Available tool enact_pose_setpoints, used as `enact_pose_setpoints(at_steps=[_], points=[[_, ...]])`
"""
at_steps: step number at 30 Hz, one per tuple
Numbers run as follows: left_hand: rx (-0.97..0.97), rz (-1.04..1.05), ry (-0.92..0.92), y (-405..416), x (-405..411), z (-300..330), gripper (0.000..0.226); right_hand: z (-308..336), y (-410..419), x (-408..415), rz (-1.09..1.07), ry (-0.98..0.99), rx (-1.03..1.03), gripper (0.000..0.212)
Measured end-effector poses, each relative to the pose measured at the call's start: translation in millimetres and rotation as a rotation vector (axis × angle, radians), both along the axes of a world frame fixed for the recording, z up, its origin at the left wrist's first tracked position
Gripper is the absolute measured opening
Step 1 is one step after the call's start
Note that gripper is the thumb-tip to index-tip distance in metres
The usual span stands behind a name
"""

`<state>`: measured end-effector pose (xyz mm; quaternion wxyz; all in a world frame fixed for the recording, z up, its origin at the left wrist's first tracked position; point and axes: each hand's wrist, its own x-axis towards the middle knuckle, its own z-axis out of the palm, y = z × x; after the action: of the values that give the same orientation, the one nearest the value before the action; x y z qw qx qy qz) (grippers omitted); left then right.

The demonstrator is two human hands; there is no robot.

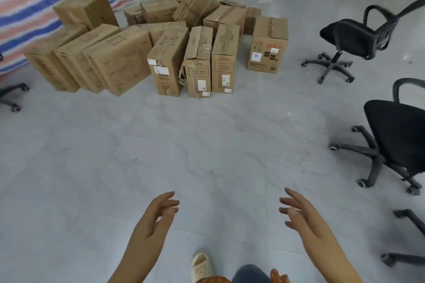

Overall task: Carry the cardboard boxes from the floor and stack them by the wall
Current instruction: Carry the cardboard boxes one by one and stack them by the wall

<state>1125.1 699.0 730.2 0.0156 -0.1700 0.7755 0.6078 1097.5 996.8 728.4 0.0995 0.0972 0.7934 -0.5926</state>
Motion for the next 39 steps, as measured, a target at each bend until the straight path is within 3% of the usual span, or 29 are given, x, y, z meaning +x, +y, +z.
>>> enact_pose_setpoints(at_steps=[3,8,13,18,22,27,39], points=[[-0.008,-0.038,-0.01,-10,-61,6,0.029,2,-9,-53,-0.01,-0.023,0.01,0.052],[-0.019,-0.057,-0.041,-9,-169,-1,0.026,-7,-7,-155,-0.049,-0.057,0.026,0.031],[-0.014,0.03,-0.007,10,-295,-9,0.028,-7,12,-290,-0.014,-0.035,0.027,0.043],[0.017,0.102,0.024,38,-413,-1,0.027,8,37,-430,0.046,0.002,0.028,0.033],[0.025,0.117,-0.004,47,-493,-3,0.029,16,43,-526,0.107,0.005,0.042,0.047],[0.01,0.146,-0.032,38,-595,-15,0.028,3,40,-633,0.113,-0.014,0.045,0.038],[-0.056,-0.064,-0.004,-8,-922,-13,0.027,-4,4,-906,-0.021,-0.024,0.048,0.031]])
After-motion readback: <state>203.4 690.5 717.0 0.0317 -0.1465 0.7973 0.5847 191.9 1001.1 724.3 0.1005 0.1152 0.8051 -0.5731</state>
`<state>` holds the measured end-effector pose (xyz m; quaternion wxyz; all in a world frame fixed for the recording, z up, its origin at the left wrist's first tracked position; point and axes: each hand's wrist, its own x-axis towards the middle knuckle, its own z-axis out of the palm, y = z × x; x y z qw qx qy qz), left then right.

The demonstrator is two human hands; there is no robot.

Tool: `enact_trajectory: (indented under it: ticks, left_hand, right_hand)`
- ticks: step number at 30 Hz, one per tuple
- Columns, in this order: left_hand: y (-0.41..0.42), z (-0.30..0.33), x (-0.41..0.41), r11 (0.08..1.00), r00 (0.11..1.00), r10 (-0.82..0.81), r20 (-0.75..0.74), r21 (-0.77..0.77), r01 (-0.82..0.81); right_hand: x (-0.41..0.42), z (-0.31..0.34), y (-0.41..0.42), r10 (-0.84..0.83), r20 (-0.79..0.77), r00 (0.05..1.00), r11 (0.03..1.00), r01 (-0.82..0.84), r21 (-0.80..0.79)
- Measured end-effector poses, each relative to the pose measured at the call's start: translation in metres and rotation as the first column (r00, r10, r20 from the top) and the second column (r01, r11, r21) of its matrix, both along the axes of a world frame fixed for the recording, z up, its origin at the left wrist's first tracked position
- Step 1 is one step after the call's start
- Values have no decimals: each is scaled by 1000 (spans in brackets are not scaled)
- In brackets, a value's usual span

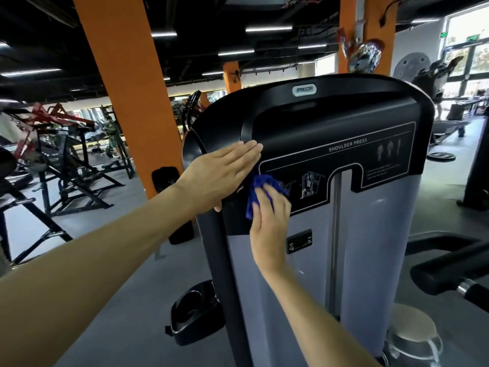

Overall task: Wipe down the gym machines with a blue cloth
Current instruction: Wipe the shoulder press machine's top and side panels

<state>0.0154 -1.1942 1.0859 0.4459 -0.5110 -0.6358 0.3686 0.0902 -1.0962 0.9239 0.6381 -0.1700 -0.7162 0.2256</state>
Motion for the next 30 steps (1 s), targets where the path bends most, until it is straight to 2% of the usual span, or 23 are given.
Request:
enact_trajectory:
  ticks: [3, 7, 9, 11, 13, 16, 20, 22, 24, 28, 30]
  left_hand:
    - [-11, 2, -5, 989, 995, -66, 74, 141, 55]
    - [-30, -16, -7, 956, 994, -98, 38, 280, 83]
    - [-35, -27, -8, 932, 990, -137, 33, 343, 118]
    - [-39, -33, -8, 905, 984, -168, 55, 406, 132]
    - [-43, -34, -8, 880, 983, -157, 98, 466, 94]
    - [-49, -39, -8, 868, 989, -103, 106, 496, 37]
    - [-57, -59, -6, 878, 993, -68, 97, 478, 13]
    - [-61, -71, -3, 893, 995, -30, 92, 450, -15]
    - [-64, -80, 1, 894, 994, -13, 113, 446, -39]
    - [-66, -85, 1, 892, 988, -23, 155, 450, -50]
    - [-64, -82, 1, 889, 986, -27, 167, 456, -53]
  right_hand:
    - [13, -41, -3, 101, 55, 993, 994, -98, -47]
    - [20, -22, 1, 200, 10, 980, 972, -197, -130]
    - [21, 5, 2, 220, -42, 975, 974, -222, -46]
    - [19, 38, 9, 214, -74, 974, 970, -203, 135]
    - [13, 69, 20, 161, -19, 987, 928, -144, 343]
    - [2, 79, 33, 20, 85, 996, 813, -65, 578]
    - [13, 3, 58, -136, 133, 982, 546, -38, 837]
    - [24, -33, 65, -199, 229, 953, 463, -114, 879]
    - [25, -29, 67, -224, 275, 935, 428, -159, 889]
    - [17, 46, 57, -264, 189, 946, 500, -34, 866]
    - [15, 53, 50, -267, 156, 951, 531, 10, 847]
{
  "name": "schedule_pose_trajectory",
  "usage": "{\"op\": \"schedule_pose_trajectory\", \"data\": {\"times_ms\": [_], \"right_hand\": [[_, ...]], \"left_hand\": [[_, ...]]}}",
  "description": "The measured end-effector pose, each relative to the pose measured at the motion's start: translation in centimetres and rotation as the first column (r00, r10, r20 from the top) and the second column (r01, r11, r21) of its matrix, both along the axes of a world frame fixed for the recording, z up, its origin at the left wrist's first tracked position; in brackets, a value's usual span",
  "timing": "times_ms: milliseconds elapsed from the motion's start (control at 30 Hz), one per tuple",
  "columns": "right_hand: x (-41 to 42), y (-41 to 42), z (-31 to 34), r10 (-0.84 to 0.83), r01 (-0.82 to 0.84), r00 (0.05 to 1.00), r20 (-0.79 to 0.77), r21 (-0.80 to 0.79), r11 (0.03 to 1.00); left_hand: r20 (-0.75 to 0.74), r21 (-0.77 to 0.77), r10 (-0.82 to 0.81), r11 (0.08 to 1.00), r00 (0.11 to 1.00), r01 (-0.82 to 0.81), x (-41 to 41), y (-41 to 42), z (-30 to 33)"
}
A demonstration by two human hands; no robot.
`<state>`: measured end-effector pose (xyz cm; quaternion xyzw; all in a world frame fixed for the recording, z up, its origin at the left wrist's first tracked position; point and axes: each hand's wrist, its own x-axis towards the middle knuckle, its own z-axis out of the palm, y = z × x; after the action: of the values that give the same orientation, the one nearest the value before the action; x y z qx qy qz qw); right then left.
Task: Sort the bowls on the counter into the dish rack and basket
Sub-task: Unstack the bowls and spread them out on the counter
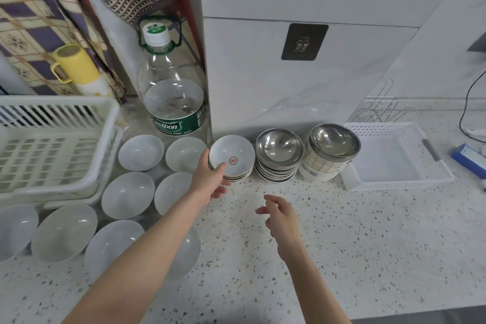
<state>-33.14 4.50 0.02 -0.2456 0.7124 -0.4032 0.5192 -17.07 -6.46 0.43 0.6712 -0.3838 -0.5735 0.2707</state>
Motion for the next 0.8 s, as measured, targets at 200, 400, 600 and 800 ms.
{"op": "schedule_pose_trajectory", "data": {"times_ms": [200,400,600,800], "right_hand": [[-0.7,0.0,-1.3,0.048,-0.048,0.999,0.017,0.017,0.999],[-0.7,-0.5,-1.8,0.065,-0.065,0.997,0.037,0.018,0.998],[-0.2,-2.1,-1.8,0.079,-0.078,0.995,0.062,-0.016,0.997],[0.3,-3.4,-1.5,0.115,-0.118,0.992,-0.059,-0.047,0.992]], "left_hand": [[-0.019,-0.060,0.080,0.995,0.997,-0.081,-0.4,-0.6,-1.1],[-0.019,-0.054,0.055,0.997,0.998,-0.056,-0.4,-0.7,-0.3],[0.008,-0.036,0.030,0.999,1.000,-0.029,-0.3,-1.0,0.9],[-0.095,-0.018,0.072,0.997,0.993,-0.074,0.1,-1.0,1.5]]}}
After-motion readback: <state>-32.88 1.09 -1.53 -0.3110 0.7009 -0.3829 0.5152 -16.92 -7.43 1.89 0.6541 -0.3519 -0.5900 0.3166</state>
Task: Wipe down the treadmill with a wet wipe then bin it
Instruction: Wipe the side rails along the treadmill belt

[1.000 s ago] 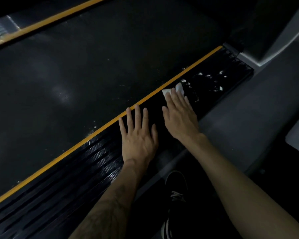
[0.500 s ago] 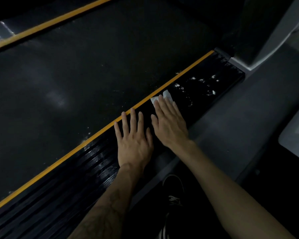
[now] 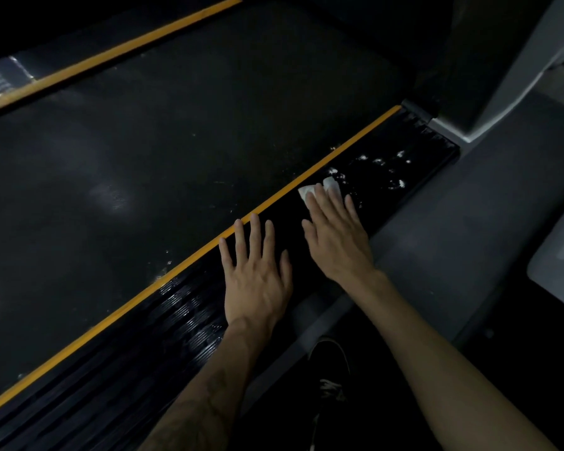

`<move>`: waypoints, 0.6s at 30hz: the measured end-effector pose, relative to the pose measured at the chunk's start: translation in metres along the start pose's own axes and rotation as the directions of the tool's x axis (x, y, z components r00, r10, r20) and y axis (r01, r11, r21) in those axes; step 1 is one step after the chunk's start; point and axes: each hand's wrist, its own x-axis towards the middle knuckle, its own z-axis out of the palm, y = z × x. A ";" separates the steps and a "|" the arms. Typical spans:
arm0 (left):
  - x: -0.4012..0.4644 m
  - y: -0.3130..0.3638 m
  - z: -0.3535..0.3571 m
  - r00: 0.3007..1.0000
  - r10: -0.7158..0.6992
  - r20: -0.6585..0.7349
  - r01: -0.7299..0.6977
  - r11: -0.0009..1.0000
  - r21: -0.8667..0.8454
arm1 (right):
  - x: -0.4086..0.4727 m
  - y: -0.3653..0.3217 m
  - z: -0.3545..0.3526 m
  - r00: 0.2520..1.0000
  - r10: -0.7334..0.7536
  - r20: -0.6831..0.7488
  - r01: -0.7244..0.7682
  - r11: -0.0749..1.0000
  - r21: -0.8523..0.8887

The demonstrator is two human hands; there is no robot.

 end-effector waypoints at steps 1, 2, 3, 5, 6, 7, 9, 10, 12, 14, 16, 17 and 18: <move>0.001 0.000 -0.001 1.000 0.012 0.007 -0.012 1.000 0.002 | -0.007 -0.001 0.002 1.000 0.025 -0.016 -0.025 1.000 -0.007; 0.002 -0.001 -0.001 1.000 0.021 0.014 -0.021 1.000 0.001 | -0.016 -0.005 0.005 0.999 0.039 -0.023 -0.040 0.999 -0.003; 0.003 -0.001 0.000 1.000 0.026 0.018 -0.026 1.000 -0.003 | -0.021 -0.010 0.006 0.999 0.039 -0.017 -0.039 0.999 0.012; 0.004 -0.001 0.000 1.000 0.026 0.012 -0.025 1.000 -0.010 | -0.016 -0.011 0.005 1.000 0.003 0.014 -0.004 0.999 0.047; 0.003 0.000 0.000 1.000 0.026 0.006 -0.026 1.000 -0.014 | -0.010 -0.007 0.003 1.000 -0.013 0.022 0.012 0.999 0.046; 0.004 0.001 0.000 1.000 0.026 0.004 -0.026 1.000 -0.017 | -0.003 -0.002 0.000 1.000 -0.020 0.021 0.019 0.999 0.030; 0.004 0.002 0.000 1.000 0.025 -0.002 -0.025 0.999 -0.021 | -0.002 0.005 -0.002 1.000 0.003 -0.003 -0.003 1.000 0.013; 0.005 0.001 -0.001 1.000 0.027 -0.007 -0.027 0.999 -0.021 | -0.008 0.005 0.000 0.999 0.025 -0.024 -0.024 1.000 0.018; 0.004 0.001 -0.001 1.000 0.029 -0.006 -0.030 1.000 -0.011 | -0.027 -0.003 0.007 0.996 0.051 -0.079 -0.050 0.999 0.018; 0.004 0.000 0.000 1.000 0.029 -0.003 -0.029 1.000 -0.011 | -0.035 -0.011 0.013 0.994 0.037 -0.100 -0.034 0.999 0.035; 0.004 0.000 0.000 1.000 0.029 -0.010 -0.029 0.999 -0.018 | -0.026 -0.010 0.011 0.997 -0.001 -0.072 0.005 0.999 0.048; 0.005 0.001 0.000 0.999 0.029 -0.016 -0.029 0.999 -0.023 | -0.018 -0.007 0.007 0.999 -0.020 -0.043 0.022 0.999 0.042; 0.005 0.001 0.000 0.999 0.029 -0.019 -0.029 0.999 -0.026 | -0.011 -0.004 0.004 0.999 -0.033 -0.022 0.033 0.999 0.029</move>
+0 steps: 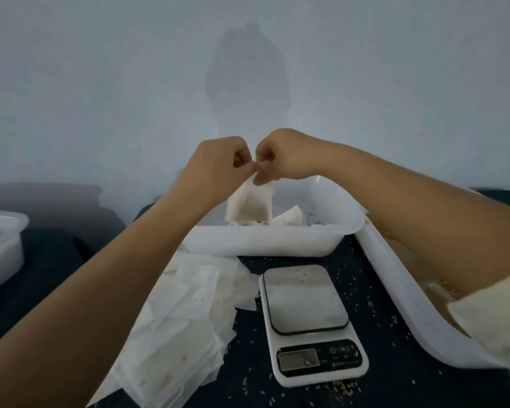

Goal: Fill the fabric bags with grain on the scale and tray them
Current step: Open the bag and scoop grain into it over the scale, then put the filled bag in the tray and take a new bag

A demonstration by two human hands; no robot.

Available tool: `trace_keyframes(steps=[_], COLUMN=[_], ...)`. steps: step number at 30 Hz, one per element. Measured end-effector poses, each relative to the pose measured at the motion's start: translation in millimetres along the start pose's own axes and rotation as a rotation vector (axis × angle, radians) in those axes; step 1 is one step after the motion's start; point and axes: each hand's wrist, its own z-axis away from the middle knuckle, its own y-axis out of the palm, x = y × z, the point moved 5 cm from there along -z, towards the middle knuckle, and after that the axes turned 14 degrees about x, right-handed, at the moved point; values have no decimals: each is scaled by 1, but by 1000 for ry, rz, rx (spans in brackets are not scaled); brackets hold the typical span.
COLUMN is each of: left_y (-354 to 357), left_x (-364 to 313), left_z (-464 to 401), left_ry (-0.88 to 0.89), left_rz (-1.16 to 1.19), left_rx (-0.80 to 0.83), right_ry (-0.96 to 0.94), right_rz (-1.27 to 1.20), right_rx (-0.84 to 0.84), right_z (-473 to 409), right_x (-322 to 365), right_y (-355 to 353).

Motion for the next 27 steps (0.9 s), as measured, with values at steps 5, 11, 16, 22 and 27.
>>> trace_keyframes(steps=[5,11,16,22,27], left_y=[-13,4,25,41,72], left_x=[45,105,133,140,136], left_z=[17,46,65,79,98], left_ry=[-48,-220,-268,-276,-187], left_rz=[77,71,68,47,-82], left_rx=[-122,-48,3,62,373], right_ry=[-50,38,47,10,48], right_rz=[-4,-53,-138,8,4], right_rx=[-47,-5,-53,83,208], right_z=[-51,-116,-145,-145,-132], right_x=[3,-7,-16,-15,-16], right_y=[3,43,104,130,127])
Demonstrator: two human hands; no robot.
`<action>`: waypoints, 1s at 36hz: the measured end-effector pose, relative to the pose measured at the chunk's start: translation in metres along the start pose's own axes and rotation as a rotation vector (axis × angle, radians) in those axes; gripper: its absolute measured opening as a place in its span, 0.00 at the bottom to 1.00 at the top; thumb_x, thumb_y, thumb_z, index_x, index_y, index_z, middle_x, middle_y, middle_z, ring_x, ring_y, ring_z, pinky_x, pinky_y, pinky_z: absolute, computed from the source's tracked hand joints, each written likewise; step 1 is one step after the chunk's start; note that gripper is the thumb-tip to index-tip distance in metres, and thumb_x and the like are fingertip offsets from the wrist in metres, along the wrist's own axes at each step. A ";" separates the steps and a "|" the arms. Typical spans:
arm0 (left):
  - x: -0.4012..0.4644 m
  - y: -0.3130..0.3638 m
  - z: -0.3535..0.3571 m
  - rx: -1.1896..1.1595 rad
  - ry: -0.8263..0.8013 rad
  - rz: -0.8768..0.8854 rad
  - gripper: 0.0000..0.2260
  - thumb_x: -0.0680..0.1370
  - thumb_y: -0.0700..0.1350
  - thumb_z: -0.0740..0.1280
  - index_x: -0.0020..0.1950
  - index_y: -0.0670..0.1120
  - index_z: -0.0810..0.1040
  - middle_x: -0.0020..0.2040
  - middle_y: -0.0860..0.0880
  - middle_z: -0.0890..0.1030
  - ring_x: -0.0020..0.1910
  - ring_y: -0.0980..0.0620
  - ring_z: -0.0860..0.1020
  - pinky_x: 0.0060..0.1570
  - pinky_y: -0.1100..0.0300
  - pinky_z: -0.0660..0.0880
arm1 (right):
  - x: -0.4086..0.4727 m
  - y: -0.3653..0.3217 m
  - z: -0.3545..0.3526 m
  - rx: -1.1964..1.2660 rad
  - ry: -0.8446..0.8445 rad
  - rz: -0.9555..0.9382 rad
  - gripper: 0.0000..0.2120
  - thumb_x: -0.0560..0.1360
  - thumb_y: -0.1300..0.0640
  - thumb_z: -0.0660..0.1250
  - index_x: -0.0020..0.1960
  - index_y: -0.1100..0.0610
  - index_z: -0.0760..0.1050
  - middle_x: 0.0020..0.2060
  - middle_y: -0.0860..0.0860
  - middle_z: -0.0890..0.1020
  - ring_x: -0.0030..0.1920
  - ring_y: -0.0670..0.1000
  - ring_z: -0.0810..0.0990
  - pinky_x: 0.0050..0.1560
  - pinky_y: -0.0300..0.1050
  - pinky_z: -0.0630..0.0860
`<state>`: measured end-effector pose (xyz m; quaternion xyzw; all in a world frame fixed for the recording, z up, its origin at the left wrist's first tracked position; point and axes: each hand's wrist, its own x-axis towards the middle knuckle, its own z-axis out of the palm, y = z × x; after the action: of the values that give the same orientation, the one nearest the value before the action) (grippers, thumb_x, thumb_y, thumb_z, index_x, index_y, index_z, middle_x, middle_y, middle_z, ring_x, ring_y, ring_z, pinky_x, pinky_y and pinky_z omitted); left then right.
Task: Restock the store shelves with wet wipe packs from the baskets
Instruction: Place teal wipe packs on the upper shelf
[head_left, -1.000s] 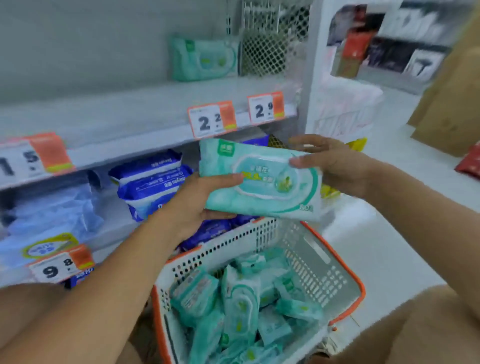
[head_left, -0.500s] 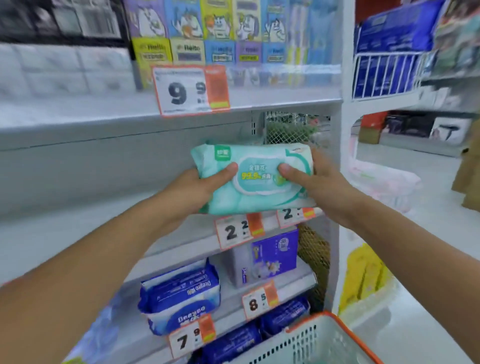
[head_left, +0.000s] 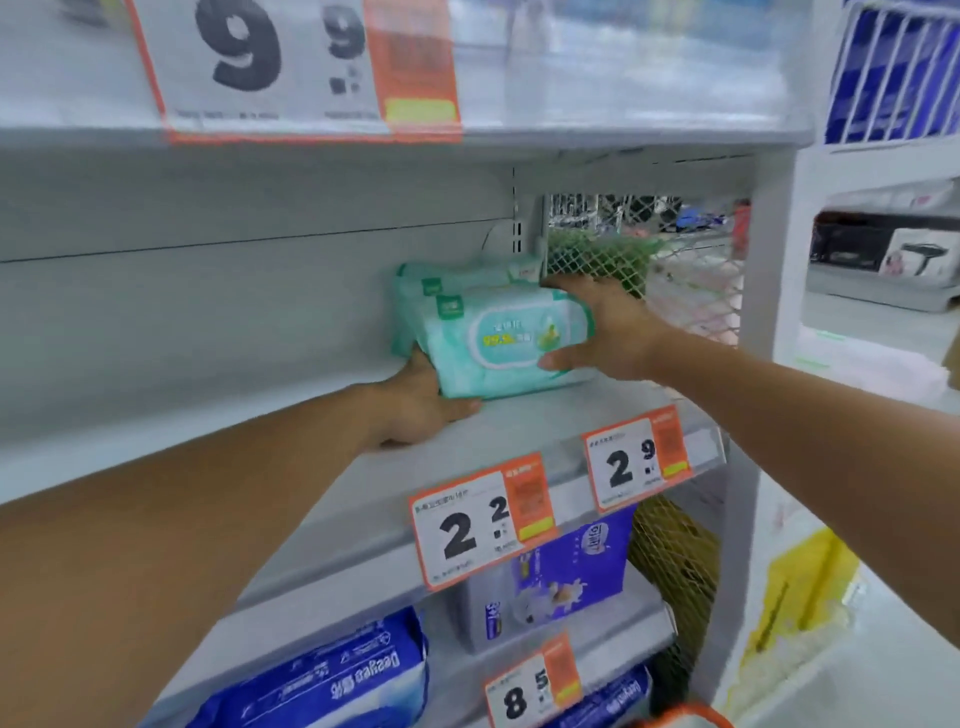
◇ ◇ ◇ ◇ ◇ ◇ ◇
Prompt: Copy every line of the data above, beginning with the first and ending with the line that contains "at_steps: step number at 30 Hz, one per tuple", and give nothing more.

Exercise answer:
Available tool enact_pose_setpoints, used as `enact_pose_setpoints(at_steps=[_], points=[[_, ...]])`
"""
at_steps: step number at 30 Hz, one per tuple

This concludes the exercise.